- What the task asks:
Tell how many lines in the listing below contain the word "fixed", giving the number alone.

- Data block:
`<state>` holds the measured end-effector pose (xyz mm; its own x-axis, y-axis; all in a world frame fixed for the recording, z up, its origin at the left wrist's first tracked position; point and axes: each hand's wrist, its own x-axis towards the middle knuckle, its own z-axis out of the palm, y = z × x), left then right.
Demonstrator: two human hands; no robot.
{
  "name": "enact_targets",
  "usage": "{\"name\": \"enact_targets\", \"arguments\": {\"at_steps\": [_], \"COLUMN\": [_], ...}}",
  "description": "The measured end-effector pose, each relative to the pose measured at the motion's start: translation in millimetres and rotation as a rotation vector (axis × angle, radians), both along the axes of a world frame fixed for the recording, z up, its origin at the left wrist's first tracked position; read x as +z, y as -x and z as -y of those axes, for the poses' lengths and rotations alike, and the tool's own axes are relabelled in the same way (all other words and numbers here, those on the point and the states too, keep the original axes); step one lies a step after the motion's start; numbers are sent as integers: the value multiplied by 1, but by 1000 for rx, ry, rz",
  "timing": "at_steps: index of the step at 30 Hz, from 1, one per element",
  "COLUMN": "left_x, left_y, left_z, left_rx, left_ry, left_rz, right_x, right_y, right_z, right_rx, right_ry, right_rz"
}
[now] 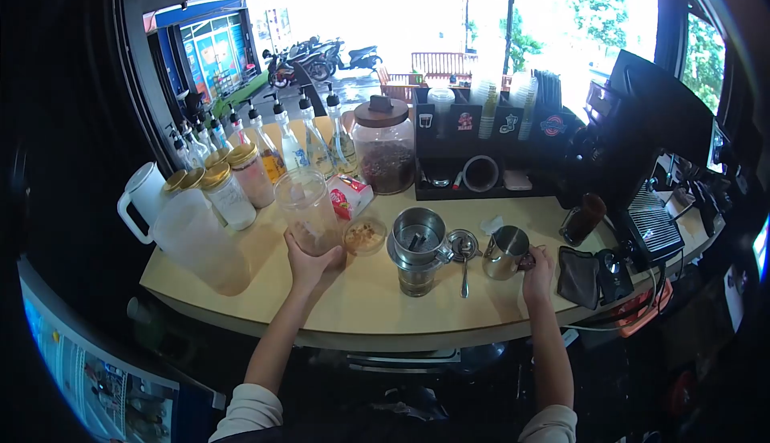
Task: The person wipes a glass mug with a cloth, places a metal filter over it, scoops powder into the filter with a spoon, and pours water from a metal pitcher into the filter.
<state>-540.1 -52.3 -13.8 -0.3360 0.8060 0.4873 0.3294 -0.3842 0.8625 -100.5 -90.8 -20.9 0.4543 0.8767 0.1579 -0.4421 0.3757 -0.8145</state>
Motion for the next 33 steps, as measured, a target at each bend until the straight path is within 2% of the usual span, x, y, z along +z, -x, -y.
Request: {"name": "enact_targets", "arguments": {"at_steps": [2, 4, 5, 6, 8, 10, 12, 14, 16, 20, 22, 23, 24, 26, 27, 31, 33], "left_x": [-2, 1, 3, 4, 2, 2, 3, -3, -7, -2, -5, -6, -6, -3, -1, 0, 0], "left_y": [4, 6, 5, 4, 3, 3, 3, 5, 7, 6, 8, 8, 8, 9, 10, 11, 10], "left_z": [0, 2, 5, 7, 7, 10, 16, 16, 18, 23, 20, 20, 21, 22, 23, 23, 21], "left_rx": [-15, -25, -22, -19, -26, -23, 82, 61, 40, -45, -120, -126, -120, -99, -97, -111, -113], "left_ry": [-54, -105, -102, -98, -101, -106, -19, -14, -2, -70, -161, -168, -170, -160, -161, -227, -241], "left_rz": [-11, -16, 41, 100, 127, 147, -28, -64, -101, -184, -161, -151, -153, -265, -264, -354, -355], "right_x": [6, 14, 21, 36, 83, 135, 171, 193, 199, 184, 190, 192, 189, 165, 139, 89, 81], "right_y": [-5, -29, -42, -38, -11, 49, 111, 167, 211, 263, 279, 282, 287, 299, 308, 316, 313], "right_z": [-2, -14, -24, -30, -31, -25, -17, -6, 3, -23, -41, -43, -48, -74, -98, -122, -124], "right_rx": [-4, -40, -65, -68, -380, -247, 46, 310, 487, 630, 870, 1044, 1045, 1025, 1055, 1071, 1035], "right_ry": [61, 181, 236, 233, -120, -266, -310, -509, -607, -701, -809, -459, -467, -368, -710, -783, -959], "right_rz": [66, 640, 838, 843, 1504, 1423, 1338, 1385, 1491, 1505, 1725, 1840, 1841, 2253, 2480, 2411, 2352]}}
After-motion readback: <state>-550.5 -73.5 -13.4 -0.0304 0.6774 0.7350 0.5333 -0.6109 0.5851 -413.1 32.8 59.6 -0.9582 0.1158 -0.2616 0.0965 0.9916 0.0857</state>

- Result:
2